§ **The task**
Could you repeat the records below exactly, leaving the pictures out?

Start of Input

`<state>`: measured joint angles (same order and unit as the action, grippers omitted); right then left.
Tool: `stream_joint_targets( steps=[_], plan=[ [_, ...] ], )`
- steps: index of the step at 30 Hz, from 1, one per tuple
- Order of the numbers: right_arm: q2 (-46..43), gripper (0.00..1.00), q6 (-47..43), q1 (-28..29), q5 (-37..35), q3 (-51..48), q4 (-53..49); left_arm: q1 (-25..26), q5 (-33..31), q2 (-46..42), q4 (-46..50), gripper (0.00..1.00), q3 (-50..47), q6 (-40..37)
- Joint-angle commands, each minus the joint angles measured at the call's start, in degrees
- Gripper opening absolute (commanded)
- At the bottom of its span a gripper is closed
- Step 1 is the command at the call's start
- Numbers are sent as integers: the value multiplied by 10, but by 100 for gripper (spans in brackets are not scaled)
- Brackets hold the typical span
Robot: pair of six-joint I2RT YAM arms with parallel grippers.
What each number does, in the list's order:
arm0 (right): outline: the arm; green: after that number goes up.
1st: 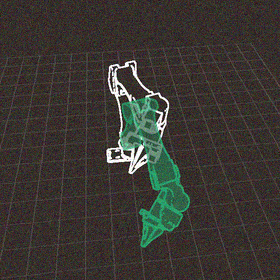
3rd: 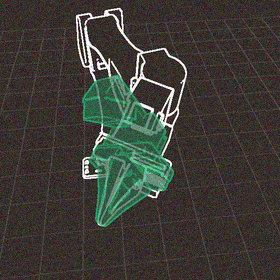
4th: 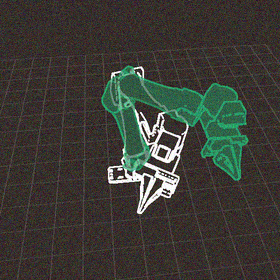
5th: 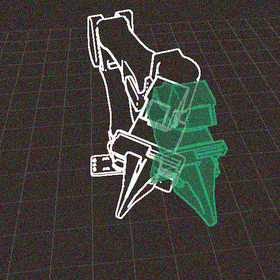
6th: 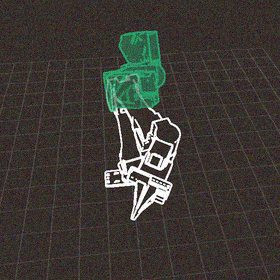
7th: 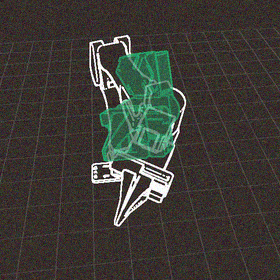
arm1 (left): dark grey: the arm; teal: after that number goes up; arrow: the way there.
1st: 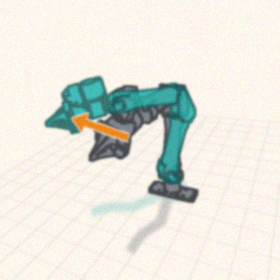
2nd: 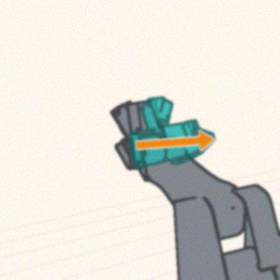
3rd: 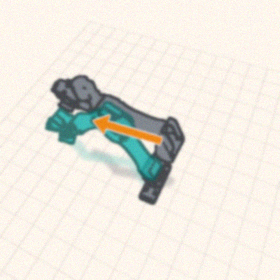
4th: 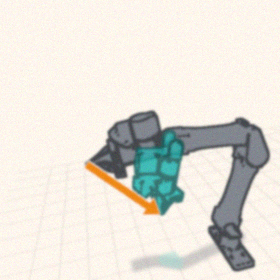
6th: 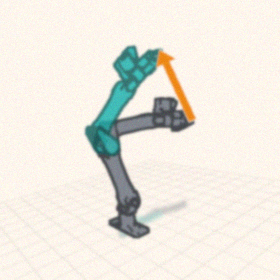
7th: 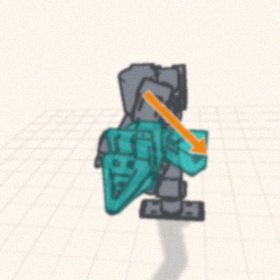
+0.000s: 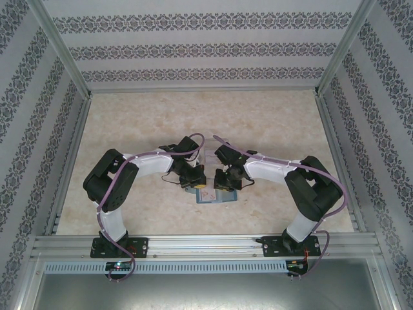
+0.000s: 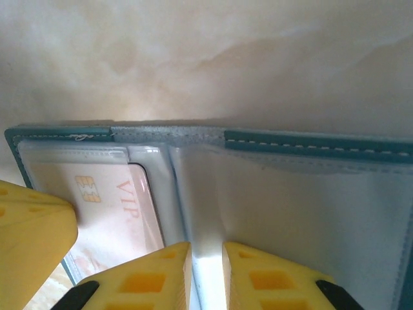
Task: Take the credit cards out of the card holder
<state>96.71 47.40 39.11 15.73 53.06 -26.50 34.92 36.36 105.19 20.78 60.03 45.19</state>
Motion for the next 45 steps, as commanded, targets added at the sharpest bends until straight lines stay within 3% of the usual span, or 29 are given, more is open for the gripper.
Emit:
stream_joint_targets(
  steps=[1, 11, 27, 45],
  plan=[
    [0, 20, -13, -4, -23, -4, -20, 7, -5, 5, 18, 0, 6, -7],
    [-42, 15, 4, -4, 26, -8, 32, 8, -3, 5, 14, 0, 3, -6],
    [6, 11, 6, -4, 57, -18, 69, 8, -2, 6, 17, 0, 7, -7],
    [4, 27, -7, -3, 21, -9, 18, 8, -5, -2, 29, 0, 14, -9]
  ],
)
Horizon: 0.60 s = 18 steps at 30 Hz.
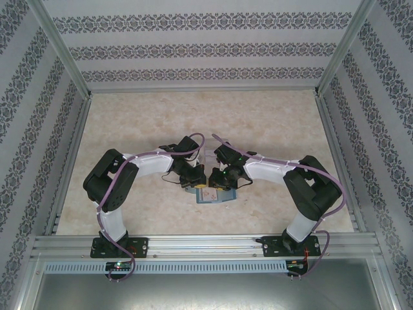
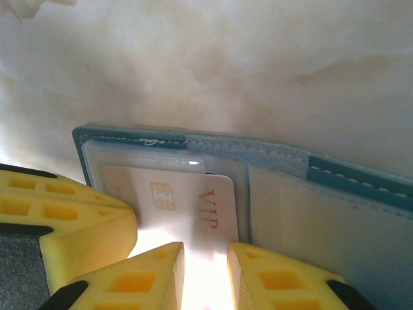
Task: Take the credit cards out of the card holder
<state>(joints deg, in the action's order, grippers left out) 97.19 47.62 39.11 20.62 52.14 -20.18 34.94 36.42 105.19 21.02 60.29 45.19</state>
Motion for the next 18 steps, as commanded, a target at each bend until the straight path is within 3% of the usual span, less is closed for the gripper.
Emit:
stream_joint_targets(
  steps=[1, 18],
  plan=[
    [-3, 27, -9, -3, -29, 0, -47, 7, -6, -4, 29, 0, 12, -10],
    [-52, 28, -1, -5, -30, 9, -52, 10, -3, -31, 54, 3, 28, -16]
  ],
)
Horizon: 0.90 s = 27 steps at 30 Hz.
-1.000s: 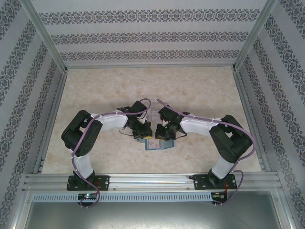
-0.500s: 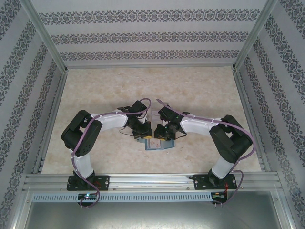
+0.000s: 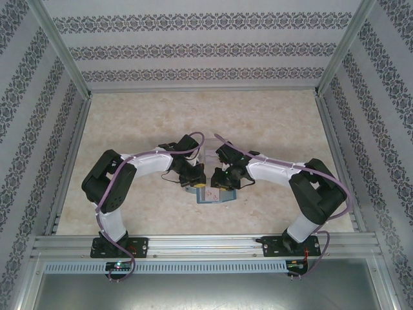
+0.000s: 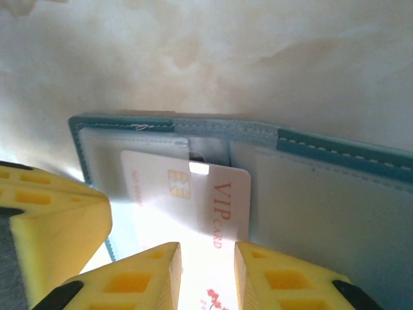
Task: Take the credit cards out of the card holder
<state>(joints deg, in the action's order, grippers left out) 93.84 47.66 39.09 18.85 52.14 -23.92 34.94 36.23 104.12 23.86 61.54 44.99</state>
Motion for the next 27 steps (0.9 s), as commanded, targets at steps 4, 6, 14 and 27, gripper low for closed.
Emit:
stream_joint_targets(
  steps=[4, 6, 14, 27],
  plan=[
    [-20, 28, -3, -7, -10, 5, -17, 14, 6, -16, 25, 3, 13, -13],
    [-17, 28, -5, -8, -10, 3, -17, 18, 9, -11, 27, 3, 13, -15],
    [9, 28, -16, -10, -15, 3, -23, 25, 8, 11, 24, 3, 7, -21],
    [25, 28, -8, -12, 20, -15, 20, 26, -5, 28, 35, 2, -3, -30]
  ],
)
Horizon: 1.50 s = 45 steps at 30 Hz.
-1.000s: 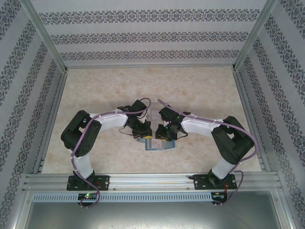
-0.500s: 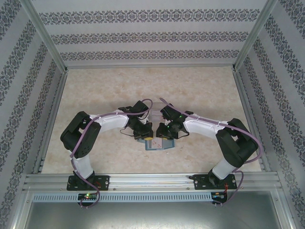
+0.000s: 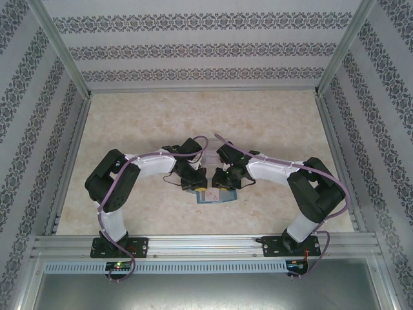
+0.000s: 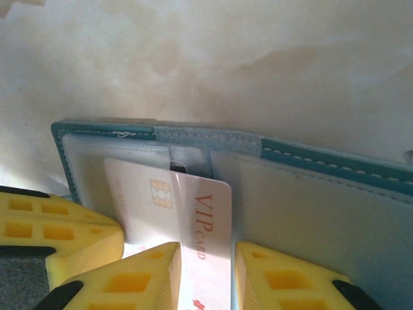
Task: Take the credit cards out of the card holder
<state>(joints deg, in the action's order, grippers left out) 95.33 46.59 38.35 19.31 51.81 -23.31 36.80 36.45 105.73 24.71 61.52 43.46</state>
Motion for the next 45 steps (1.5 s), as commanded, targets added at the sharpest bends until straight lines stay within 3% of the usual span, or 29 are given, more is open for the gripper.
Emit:
stream_joint_targets(
  steps=[1, 15, 27, 45],
  plan=[
    [9, 28, 4, -4, 18, -13, 17, 7, -8, 13, 27, 2, -3, -15],
    [-42, 24, 25, -14, 48, -34, 60, 10, -9, 28, 30, 0, 1, -17],
    [-36, 13, 27, -22, 61, -55, 89, 12, -11, 28, 35, 0, 8, -17],
    [-48, 8, -63, -33, -65, -14, -85, 12, -11, 29, 40, 0, 12, -20]
  ],
)
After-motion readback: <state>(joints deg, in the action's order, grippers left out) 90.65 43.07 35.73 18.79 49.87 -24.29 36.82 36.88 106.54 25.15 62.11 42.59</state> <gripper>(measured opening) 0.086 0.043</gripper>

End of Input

§ **Exercise result**
`<state>`: measured joint angles (same order and unit as the action, grippers omitted); right then left.
Tool: `stream_joint_targets( steps=[_], plan=[ [_, ...] ], )`
- steps: index of the step at 30 Hz, from 1, one per tuple
- Order of the numbers: right_arm: q2 (-46..43), gripper (0.00..1.00), q6 (-47..43), q1 (-28..29), q5 (-37..35), q3 (-51..48), q4 (-53..49); left_arm: q1 (-25..26), q5 (-33..31), q2 (-46..42), q4 (-46..50), gripper (0.00..1.00), q3 (-50..47), q6 (-40..37)
- Joint-angle commands, each minus the joint angles measured at the call's start, in degrees
- Gripper opening absolute (commanded)
- At the bottom of its span a gripper is closed
- Step 1 is the command at the call's start
- Numbers are sent as integers: the value multiplied by 10, but by 100 for gripper (spans in brackets are not scaled)
- Brackets hold the typical span
Robot: pair of six-joint I2RT YAM arms with parallel grippers.
What each number does, in the list's order:
arm0 (right): outline: the arm; green: after that number goes up.
1st: 
3rd: 
4th: 
5th: 
6th: 
7th: 
arm1 (left): dark grey: the arm; teal: after that number goes up; arrow: the way there.
1st: 
2nd: 
3rd: 
4th: 
6th: 
7th: 
+0.000s: 
+0.000s: 
Task: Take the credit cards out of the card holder
<state>96.71 47.40 39.11 15.73 53.06 -26.50 34.92 36.36 105.19 20.78 60.03 45.19</state>
Motion for the next 45 steps, as commanded, targets added at the sharpest bends until straight lines stay within 3% of the usual span, or 29 are given, more is open for the gripper.
Emit:
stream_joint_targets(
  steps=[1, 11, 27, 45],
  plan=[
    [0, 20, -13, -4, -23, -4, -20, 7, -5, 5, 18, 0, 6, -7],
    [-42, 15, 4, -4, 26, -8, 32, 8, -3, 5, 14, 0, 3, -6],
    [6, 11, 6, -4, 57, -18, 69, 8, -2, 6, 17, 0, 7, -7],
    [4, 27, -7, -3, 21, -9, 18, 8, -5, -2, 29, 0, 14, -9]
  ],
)
Horizon: 0.60 s = 18 steps at 30 Hz.
Task: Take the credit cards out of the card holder
<state>(joints deg, in the action's order, grippers left out) 97.19 47.62 39.11 20.62 52.14 -20.18 34.94 36.42 105.19 21.02 60.29 45.19</state>
Motion for the next 18 steps, as commanded, a target at each bend until the straight path is within 3% of the usual span, less is closed for the gripper.
Emit:
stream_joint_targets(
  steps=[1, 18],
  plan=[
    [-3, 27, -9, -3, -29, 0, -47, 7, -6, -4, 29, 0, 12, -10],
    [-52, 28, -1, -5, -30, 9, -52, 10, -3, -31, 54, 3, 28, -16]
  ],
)
Horizon: 0.90 s = 27 steps at 30 Hz.
-1.000s: 
-0.500s: 
+0.000s: 
+0.000s: 
Task: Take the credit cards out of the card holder
<state>(joints deg, in the action's order, grippers left out) 93.84 47.66 39.09 18.85 52.14 -23.92 34.94 36.23 104.12 23.86 61.54 44.99</state>
Motion for the next 27 steps (0.9 s), as commanded, targets at steps 4, 6, 14 and 27, gripper low for closed.
Emit:
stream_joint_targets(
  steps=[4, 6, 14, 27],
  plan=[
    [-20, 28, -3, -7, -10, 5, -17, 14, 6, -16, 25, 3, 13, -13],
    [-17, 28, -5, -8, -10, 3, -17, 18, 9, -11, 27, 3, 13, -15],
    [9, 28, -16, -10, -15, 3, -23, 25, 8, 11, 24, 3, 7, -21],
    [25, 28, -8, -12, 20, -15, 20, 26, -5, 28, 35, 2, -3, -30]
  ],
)
Horizon: 1.50 s = 45 steps at 30 Hz.
-1.000s: 
-0.500s: 
+0.000s: 
+0.000s: 
Task: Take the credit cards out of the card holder
<state>(joints deg, in the action's order, grippers left out) 95.33 46.59 38.35 19.31 51.81 -23.31 36.80 36.45 105.73 24.71 61.52 43.46</state>
Motion for the next 45 steps (1.5 s), as commanded, targets added at the sharpest bends until straight lines stay within 3% of the usual span, or 29 are given, more is open for the gripper.
Emit:
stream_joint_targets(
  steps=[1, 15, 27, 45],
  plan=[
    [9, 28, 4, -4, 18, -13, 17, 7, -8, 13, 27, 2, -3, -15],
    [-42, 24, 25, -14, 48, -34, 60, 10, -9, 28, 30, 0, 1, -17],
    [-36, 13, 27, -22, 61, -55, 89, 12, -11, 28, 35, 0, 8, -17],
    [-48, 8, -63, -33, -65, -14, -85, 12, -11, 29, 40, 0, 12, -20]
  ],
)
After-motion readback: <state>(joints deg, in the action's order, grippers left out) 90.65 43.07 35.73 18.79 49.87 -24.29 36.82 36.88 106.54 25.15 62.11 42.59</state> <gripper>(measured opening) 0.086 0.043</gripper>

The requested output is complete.